Your task:
Copy the records below in full, keeping each word as it is but omitting the pictures.

The records:
+--

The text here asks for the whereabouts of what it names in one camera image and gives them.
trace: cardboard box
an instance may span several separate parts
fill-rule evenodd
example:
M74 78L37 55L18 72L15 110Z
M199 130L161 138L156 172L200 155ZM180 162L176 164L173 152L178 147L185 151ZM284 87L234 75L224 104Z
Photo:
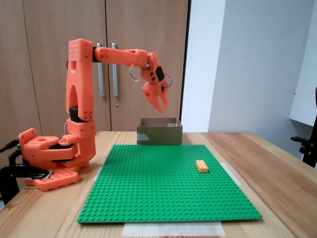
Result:
M138 145L181 145L183 125L177 118L141 118Z

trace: metal handle
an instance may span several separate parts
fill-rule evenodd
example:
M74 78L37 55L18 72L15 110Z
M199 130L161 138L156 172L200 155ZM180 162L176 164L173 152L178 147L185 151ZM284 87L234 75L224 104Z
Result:
M104 94L104 77L103 77L103 64L98 63L98 74L99 74L99 94L103 98Z
M115 43L112 44L112 48L116 49L117 45ZM112 72L113 72L113 95L118 97L118 81L117 81L117 64L112 64Z

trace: white wall
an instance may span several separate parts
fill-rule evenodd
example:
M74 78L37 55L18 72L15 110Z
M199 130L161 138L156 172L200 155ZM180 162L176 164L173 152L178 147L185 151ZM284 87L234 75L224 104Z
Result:
M225 0L193 0L181 121L184 132L207 132Z
M311 26L306 43L304 60L299 76L290 118L307 125L314 125L317 108L317 2L314 3Z
M289 113L313 0L227 0L209 131L254 132L300 157Z

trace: wooden cabinet
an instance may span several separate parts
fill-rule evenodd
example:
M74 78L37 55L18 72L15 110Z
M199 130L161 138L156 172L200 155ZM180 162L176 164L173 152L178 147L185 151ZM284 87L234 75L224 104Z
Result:
M63 135L66 113L68 41L83 38L106 45L103 0L24 2L34 88L43 135ZM97 130L109 131L108 67L103 65L105 96L99 96L98 67L93 65Z
M95 120L99 131L136 130L141 117L179 117L187 0L32 0L1 2L1 144L34 127L63 135L68 41L83 38L119 49L157 52L173 80L169 108L161 115L144 98L144 80L118 65L119 96L113 96L112 65L103 64L105 96L93 65Z
M0 7L0 147L19 133L35 128L41 134L26 39L22 1L2 0ZM8 155L0 154L0 169Z
M173 80L168 89L168 110L159 113L145 98L145 81L130 78L125 65L117 66L118 97L113 94L109 66L111 127L113 131L134 131L141 117L179 117L185 35L186 0L106 0L108 46L156 52L164 73ZM138 77L138 69L133 71Z

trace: wooden table
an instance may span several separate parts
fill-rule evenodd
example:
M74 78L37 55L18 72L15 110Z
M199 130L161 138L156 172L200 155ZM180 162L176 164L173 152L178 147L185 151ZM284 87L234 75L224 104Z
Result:
M123 224L80 225L77 217L93 178L114 144L135 144L135 132L99 132L97 154L80 181L41 192L22 190L0 212L0 237L115 238ZM226 238L317 237L317 172L251 133L184 133L183 144L205 144L242 182L263 215L259 221L223 222Z

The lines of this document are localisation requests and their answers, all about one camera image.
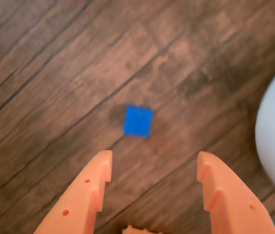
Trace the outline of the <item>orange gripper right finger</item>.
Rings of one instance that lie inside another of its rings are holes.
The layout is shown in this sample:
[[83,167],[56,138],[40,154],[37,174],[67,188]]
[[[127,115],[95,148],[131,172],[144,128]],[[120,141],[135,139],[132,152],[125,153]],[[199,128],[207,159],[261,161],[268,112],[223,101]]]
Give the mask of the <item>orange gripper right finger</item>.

+--

Result of the task:
The text here asks for the whereabouts of what it names in one camera image and gives them.
trace: cardboard box
an instance may span several separate parts
fill-rule evenodd
example:
M74 78L37 55L18 72L15 110Z
M199 130L161 138L156 172L200 155ZM180 162L176 164L173 152L178 147L185 151ZM284 87L234 75L224 104Z
Photo:
Result:
M138 145L181 145L183 125L177 118L141 118Z

trace: metal handle
an instance may span several separate parts
fill-rule evenodd
example:
M74 78L37 55L18 72L15 110Z
M199 130L161 138L156 172L200 155ZM180 162L176 164L173 152L178 147L185 151ZM284 87L234 75L224 104Z
Result:
M104 94L104 77L103 77L103 64L98 63L98 74L99 74L99 94L103 98Z
M115 43L112 44L112 48L116 49L117 45ZM112 72L113 72L113 95L118 97L118 81L117 81L117 64L112 64Z

trace: white wall
an instance may span several separate parts
fill-rule evenodd
example:
M74 78L37 55L18 72L15 110Z
M199 130L161 138L156 172L200 155ZM180 162L176 164L173 152L178 147L185 151ZM284 87L234 75L224 104Z
Result:
M225 0L193 0L181 121L184 132L207 132Z
M311 26L306 43L304 60L299 76L290 118L307 125L314 125L317 108L317 2L314 3Z
M289 113L313 0L227 0L209 131L254 132L300 157Z

trace: wooden cabinet
an instance may span several separate parts
fill-rule evenodd
example:
M74 78L37 55L18 72L15 110Z
M199 130L161 138L156 172L200 155ZM180 162L176 164L173 152L178 147L185 151ZM284 87L234 75L224 104Z
Result:
M63 135L66 113L68 41L83 38L106 45L103 0L24 2L34 88L43 135ZM97 130L109 131L108 67L103 65L105 96L99 96L98 67L93 65Z
M95 120L99 131L136 130L141 117L179 117L187 0L32 0L1 2L1 144L34 127L63 135L68 41L83 38L119 49L157 52L173 80L169 108L161 115L144 98L144 80L118 65L119 96L113 96L112 65L103 64L105 96L93 65Z
M0 7L0 147L19 133L35 128L41 134L26 39L22 1L2 0ZM8 155L0 154L0 169Z
M173 80L168 89L168 110L159 113L145 98L145 81L130 78L125 65L117 66L118 97L113 94L109 66L111 127L113 131L134 131L141 117L179 117L185 35L186 0L106 0L108 46L156 52L164 73ZM138 77L138 69L133 71Z

trace: wooden table
an instance may span several separate parts
fill-rule evenodd
example:
M74 78L37 55L18 72L15 110Z
M199 130L161 138L156 172L200 155ZM180 162L176 164L173 152L178 147L185 151ZM284 87L234 75L224 104Z
Result:
M123 224L80 225L77 217L93 178L114 144L135 144L135 132L99 132L97 154L80 181L41 192L22 190L0 212L0 237L115 238ZM226 238L317 237L317 172L251 133L184 133L183 144L205 144L242 182L263 215L259 221L223 222Z

The lines of this document are localisation requests and their answers, all about one camera image.
Trace the outline of the <item>orange gripper right finger</item>.
Rings of one instance that lie inside another of its rings are holes.
The layout is shown in this sample:
[[83,167],[56,138],[40,154],[37,174],[67,188]]
[[[127,115],[95,148],[131,172],[144,128]],[[120,141],[135,139],[132,152],[125,153]],[[199,128],[207,159],[261,161],[268,112],[223,101]]]
Give the mask of the <item>orange gripper right finger</item>.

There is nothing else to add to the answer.